3.2. Effect of Trichoderma Strains on the Biological Development of Insects

3.2.1. Daily Emergence Curves of Insects Exposed to Different Trichoderma Strains

The beans treated with Ta37 and Δtri17 saw a reduction in insect emergence on the 1st day of the evaluation (means of 0.25 and 0.50 insects, respectively) compared with those obtained for their respective controls on the same day (Figure 1a,c). Similarly, the Tb41 treatment provided a significant reduction in insect emergence in comparison to its control, but its effect lasted longer than the rest of the treatments, so differences were significant on days 1, 2, 9, 15, and 16 (Figure 1d).
By contrast, insect emergence from the beans treated with Δtri23 on days 1, 2, 3, 8, and 13 was significantly greater in comparison to the Δtri23 control (Figure 1b).
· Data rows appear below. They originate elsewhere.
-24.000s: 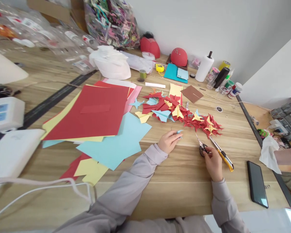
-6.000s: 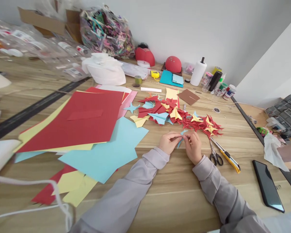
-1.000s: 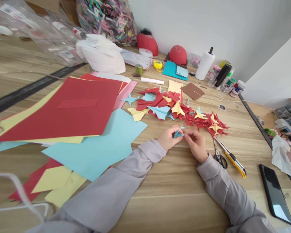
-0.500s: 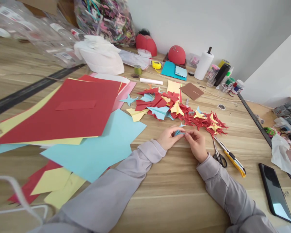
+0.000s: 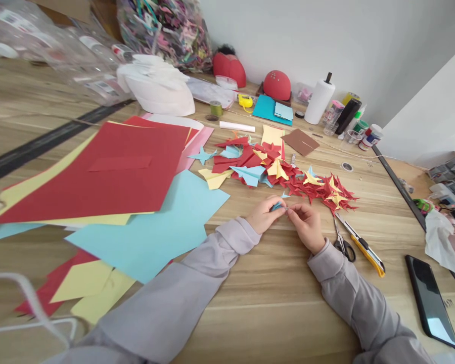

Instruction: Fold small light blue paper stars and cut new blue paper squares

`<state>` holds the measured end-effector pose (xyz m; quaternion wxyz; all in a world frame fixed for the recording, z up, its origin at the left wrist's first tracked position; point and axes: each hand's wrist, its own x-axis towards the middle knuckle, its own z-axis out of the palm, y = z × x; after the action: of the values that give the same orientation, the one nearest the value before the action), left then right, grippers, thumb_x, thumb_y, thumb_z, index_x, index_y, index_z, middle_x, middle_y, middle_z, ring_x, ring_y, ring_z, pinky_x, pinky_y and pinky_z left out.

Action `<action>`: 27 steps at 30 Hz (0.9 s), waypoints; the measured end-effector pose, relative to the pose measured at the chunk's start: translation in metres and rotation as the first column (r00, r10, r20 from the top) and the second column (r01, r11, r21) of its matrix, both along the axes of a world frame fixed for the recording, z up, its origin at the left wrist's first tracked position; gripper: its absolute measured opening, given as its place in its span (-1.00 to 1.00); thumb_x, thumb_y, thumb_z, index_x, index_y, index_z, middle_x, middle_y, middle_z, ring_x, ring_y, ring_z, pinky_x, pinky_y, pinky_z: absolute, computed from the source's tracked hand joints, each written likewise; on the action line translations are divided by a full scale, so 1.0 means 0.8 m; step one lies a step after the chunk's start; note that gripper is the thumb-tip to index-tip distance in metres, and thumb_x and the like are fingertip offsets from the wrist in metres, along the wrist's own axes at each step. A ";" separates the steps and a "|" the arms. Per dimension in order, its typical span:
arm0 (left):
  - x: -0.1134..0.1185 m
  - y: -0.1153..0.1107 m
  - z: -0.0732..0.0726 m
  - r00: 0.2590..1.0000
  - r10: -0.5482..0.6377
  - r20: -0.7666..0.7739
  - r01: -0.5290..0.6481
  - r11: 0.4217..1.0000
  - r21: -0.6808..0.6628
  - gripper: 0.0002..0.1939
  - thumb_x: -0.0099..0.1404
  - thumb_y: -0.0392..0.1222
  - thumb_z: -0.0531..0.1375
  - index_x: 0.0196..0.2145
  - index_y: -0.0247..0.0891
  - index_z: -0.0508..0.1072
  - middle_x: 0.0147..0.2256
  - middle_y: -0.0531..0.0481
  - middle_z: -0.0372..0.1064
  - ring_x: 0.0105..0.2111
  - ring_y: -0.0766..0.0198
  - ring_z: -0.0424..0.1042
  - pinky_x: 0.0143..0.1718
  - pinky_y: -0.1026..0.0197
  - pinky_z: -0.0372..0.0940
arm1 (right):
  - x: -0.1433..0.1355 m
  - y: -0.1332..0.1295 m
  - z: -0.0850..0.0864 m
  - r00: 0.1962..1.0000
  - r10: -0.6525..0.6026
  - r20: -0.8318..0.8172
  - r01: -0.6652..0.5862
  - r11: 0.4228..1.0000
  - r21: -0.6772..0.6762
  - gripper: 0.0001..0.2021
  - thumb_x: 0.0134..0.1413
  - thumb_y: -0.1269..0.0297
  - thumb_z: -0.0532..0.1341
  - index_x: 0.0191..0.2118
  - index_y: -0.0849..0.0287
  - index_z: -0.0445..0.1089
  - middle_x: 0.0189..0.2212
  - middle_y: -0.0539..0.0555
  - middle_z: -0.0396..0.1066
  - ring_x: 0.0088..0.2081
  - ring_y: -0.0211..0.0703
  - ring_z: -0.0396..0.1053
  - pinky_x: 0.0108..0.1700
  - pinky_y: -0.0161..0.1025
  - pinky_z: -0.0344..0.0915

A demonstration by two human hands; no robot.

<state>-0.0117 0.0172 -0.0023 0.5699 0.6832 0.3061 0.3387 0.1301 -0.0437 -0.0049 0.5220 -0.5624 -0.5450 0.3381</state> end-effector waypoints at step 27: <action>0.000 0.001 0.002 0.998 -0.004 -0.055 0.007 0.998 0.060 -0.90 0.10 -0.24 0.08 -0.51 -0.31 0.32 -0.46 0.09 0.17 -0.58 0.43 0.18 -0.49 0.29 0.13 | 0.000 0.000 0.005 0.933 -0.039 0.357 -0.024 0.985 0.169 -0.91 0.05 0.32 0.17 -0.39 0.17 0.40 -0.49 0.04 0.43 -0.46 -0.24 0.36 -0.41 -0.29 0.31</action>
<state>-0.0117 0.0179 -0.0006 0.5413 0.7100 0.3092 0.3275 0.1304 -0.0439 -0.0012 0.4611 -0.5699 -0.6560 0.1798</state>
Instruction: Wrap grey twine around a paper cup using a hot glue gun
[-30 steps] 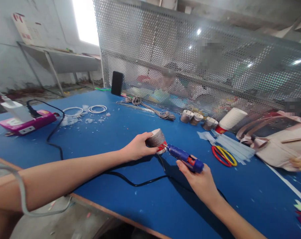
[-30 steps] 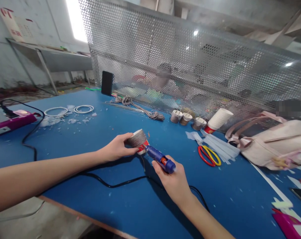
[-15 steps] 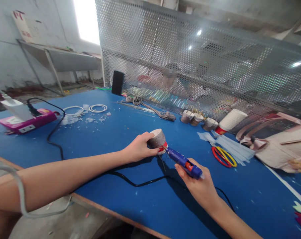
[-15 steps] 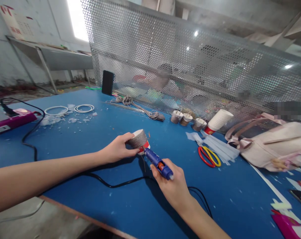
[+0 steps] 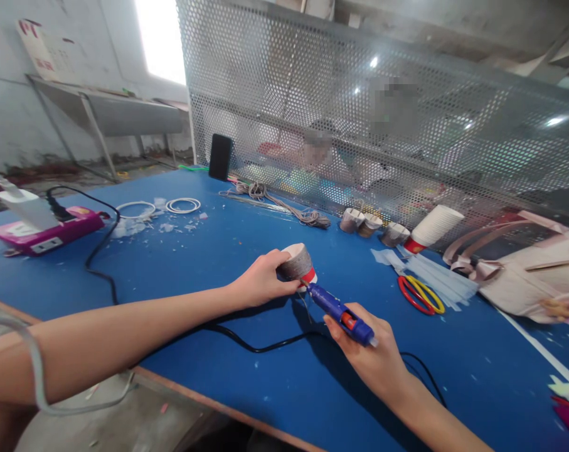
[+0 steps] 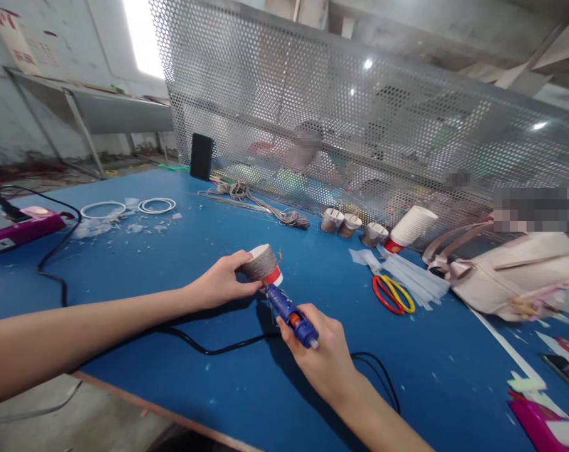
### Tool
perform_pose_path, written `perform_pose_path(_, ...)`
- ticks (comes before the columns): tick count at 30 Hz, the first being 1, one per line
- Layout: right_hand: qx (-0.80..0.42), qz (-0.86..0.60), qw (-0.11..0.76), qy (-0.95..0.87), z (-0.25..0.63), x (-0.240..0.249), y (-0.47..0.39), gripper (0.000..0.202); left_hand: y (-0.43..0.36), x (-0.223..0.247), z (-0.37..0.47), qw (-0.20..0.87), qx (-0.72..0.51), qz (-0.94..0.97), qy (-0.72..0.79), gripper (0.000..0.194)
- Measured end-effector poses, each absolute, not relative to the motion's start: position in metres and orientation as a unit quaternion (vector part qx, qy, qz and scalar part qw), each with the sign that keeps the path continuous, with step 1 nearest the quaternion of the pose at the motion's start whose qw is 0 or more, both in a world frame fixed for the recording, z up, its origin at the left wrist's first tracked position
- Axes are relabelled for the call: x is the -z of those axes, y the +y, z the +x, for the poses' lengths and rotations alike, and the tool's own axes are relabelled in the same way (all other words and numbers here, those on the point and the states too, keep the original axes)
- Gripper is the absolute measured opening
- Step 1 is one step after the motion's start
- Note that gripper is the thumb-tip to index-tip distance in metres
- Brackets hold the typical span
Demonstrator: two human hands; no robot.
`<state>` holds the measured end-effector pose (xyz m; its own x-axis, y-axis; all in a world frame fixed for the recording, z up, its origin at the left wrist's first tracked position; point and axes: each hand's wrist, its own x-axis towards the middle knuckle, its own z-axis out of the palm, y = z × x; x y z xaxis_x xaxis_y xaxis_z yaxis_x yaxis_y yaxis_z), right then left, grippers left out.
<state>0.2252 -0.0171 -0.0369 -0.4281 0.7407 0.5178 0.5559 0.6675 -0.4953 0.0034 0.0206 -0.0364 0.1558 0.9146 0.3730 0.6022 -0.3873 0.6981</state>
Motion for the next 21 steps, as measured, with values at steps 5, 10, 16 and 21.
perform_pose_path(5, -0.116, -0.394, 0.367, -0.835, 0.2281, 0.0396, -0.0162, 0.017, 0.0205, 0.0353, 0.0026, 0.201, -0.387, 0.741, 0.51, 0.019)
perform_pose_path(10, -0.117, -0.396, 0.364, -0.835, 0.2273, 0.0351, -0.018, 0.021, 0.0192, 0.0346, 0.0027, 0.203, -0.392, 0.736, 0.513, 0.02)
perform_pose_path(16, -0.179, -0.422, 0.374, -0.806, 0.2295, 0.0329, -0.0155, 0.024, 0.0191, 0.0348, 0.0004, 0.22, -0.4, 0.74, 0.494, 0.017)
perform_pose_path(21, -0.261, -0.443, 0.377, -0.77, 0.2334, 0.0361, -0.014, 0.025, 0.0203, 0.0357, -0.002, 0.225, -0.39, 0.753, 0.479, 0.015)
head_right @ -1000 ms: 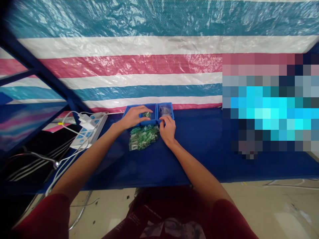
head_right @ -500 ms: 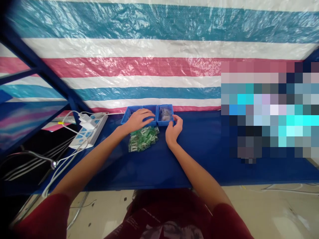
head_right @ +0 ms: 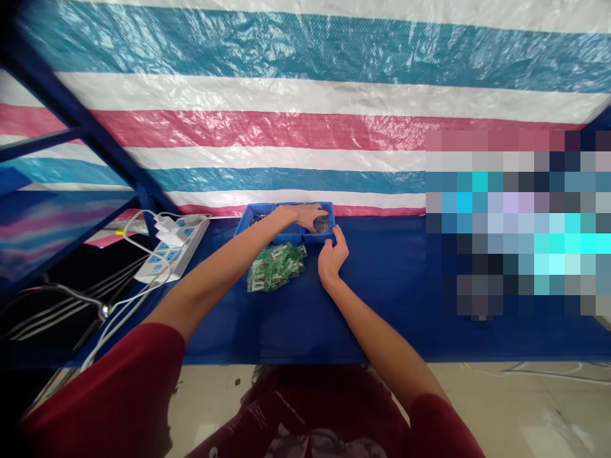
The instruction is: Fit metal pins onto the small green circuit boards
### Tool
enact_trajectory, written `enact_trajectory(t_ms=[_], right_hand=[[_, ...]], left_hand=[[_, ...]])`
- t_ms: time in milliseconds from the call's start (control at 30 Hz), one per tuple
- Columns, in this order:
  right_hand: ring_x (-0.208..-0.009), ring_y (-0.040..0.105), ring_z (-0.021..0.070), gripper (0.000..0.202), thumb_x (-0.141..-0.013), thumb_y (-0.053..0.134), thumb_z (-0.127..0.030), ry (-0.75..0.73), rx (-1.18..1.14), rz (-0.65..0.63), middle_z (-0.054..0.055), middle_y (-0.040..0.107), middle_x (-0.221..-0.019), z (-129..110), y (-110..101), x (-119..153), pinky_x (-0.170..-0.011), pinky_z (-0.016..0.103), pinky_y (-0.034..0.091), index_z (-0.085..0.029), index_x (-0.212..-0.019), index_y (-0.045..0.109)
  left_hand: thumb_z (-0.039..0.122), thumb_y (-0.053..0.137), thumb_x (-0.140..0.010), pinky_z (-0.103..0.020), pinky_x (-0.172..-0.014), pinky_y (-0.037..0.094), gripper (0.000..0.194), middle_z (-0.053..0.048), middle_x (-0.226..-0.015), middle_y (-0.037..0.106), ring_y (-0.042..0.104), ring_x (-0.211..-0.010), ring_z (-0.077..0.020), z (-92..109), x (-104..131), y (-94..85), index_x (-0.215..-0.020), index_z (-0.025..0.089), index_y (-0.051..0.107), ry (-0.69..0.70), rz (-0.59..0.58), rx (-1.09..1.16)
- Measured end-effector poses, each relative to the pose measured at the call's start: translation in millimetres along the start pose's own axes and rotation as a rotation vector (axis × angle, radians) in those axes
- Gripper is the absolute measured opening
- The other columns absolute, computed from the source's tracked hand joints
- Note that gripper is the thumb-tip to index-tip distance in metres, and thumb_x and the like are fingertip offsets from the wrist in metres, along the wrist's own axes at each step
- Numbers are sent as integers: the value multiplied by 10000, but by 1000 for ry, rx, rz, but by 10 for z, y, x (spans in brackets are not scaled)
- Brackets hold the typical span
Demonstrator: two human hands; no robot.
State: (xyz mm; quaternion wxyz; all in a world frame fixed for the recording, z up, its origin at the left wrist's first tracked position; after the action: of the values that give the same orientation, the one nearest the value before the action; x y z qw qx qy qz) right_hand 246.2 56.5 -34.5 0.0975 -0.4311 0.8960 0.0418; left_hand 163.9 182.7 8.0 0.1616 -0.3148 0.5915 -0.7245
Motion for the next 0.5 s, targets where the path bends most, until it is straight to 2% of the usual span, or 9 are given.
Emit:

3.2.2. Fungal Growth on Insect Cadavers

The insect cadavers showed the growth of Trichoderma strains when placed on the Rose-Bengal Chloramphenicol Agar medium after being in contact with the beans sprayed with Trichoderma strains and their controls.
The number of insect cadavers and the growth percentage of the Trichoderma strains on them were 15 cadavers with a mean of 64.60 ± 22.10% for the Ta37 strain (Figure 2a), 22 cadavers with a mean of 86.10 ± 8.30% for the Δtri23 strain (Figure 2b), 16 cadavers with a mean of 37.50 ± 14.20% for the Δtri17 strain (Figure 2c), and 14 cadavers with a mean of 17.50 ± 11.80% for the Tb41 strain (Figure 2d).
The number of insect cadavers and the growth percentage of the Trichoderma strains on them were 20 cadavers with a mean of 0.00 ± 0.00% in the Ta37 (control), 17 cadavers with a mean of 0.00 ± 0.00% for the Δtri23 (control), 23 cadavers with a mean of 0.00 ± 0.00% for the Δtri17 (control), and 22 cadavers with a mean of 0.00 ± 0.00% for the Tb41 (control).
The percentages of the Trichoderma strains grown in the cadavers that were previously in contact with the beans treated with fungal isolates were significantly higher than those obtained for their respective controls (F = 8.504; df = 1.6; p = 0.027 in the Ta37 strain; F = 106.780; df = 1.6; p ≤ 0.001 in the Δtri23 strain; F = 6.943; df = 1.6; p = 0.039 in the Δtri17 strain; and F = 4.194; df = 1.6; p = 0.048 in the Tb41 strain). Only the percentages of Trichoderma growth in the cadavers that were previously in contact with the beans treated with the Δtri23 strain were significantly higher (F = 4.022; df = 3.12; p = 0.034) than those obtained for the other strains.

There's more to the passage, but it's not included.